-1

[SOLVED by Changing the date format for pandas to parse]

I am trying to calculate Month Name and I checked there is a massive difference when I am using dt.month_name and Excel's month to get the month of transaction.

Context: I am running an analysis on my own bank transaction. For the simplicity, I have two dates - Value date and Transaction date. I have converted both to datetime format and used dt.month to get the month names. After facing some problems and doing a RCA, I came to the conclusion that the value_counts of months calculated in excel is vastly different from the ones calculated in Python.

enter image description here

This is after using Transaction date to calculate the month value (py_Month)

enter image description here

This is after using Value Date to calculate the month (py_month)

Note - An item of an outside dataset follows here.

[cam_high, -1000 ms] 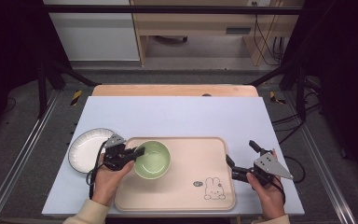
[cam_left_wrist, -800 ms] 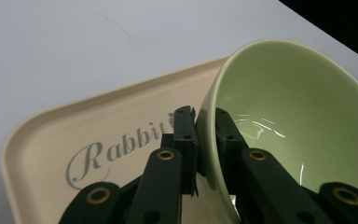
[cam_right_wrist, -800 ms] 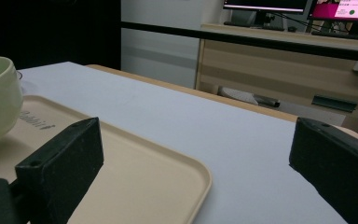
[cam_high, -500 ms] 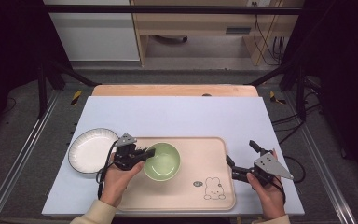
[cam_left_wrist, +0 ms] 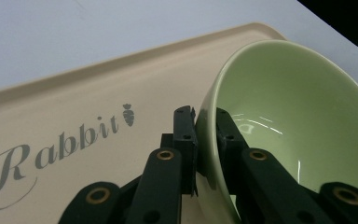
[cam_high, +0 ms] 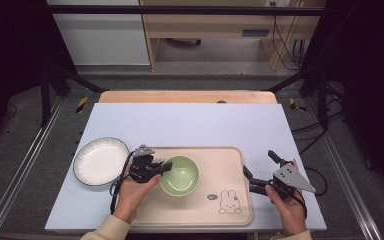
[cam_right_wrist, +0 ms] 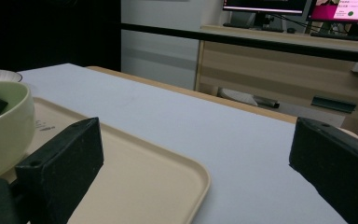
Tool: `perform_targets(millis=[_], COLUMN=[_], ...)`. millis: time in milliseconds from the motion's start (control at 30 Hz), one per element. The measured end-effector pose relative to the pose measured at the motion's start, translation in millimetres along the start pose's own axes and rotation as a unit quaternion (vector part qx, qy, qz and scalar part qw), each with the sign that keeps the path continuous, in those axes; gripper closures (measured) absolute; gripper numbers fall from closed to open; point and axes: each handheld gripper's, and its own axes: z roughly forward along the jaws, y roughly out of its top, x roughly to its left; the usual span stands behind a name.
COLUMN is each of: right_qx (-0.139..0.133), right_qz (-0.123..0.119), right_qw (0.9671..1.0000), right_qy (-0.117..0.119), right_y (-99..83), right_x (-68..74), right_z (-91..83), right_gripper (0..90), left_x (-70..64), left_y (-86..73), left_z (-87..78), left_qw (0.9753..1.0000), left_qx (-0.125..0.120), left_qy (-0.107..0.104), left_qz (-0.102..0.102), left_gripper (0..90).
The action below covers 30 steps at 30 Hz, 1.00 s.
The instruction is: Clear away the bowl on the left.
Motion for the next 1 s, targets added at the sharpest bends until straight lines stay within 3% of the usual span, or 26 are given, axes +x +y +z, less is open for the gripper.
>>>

The Entire code is as follows:

data = pd.read_excel("data.xlsx",sheet_name="Sheet1")
data = data.drop(["S No."],axis=1)
    
# Convert to datetime.
date_cols = ["Value Date","Transaction Date"]
data[date_cols] = data[date_cols].apply(pd.to_datetime)   

val_date  = "Value Date"
tnx_date = "Transaction Date"

data["py_Month"] = data[val_date].dt.month_name()
# data["py_Month"] = data[tnx_date].dt.month_name()
   

vc_df = data[['xl_month', 'py_Month']].apply(pd.Series.value_counts)
vc_df
  • 1
    please provide a [reproducible](https://stackoverflow.com/questions/20109391/how-to-make-good-reproducible-pandas-examples) dataset as input, it's otherwise impossible to reproduce your issue – mozway Jul 04 '23 at 12:33
  • Please, provide a [reproducible pandas example](https://stackoverflow.com/questions/20109391/how-to-make-good-reproducible-pandas-examples) – alec_djinn Jul 04 '23 at 12:52
  • I do have that ready and on drive. But Google sheets is acting differently from my Excel on desktop. Added the link in the post, though – Jayit Ghosh Jul 04 '23 at 12:52
  • you have date string constants in your xl_month column, you should fix them first – Stef Jul 04 '23 at 13:28

1 Answers1

0

Solved it.

The problem was with the parsing of the date formats in Excel and Python.

Explicitly mentioning the format resolved the problem:

data[date_cols] = data[date_cols].apply(pd.to_datetime, format='%d/%m/%Y')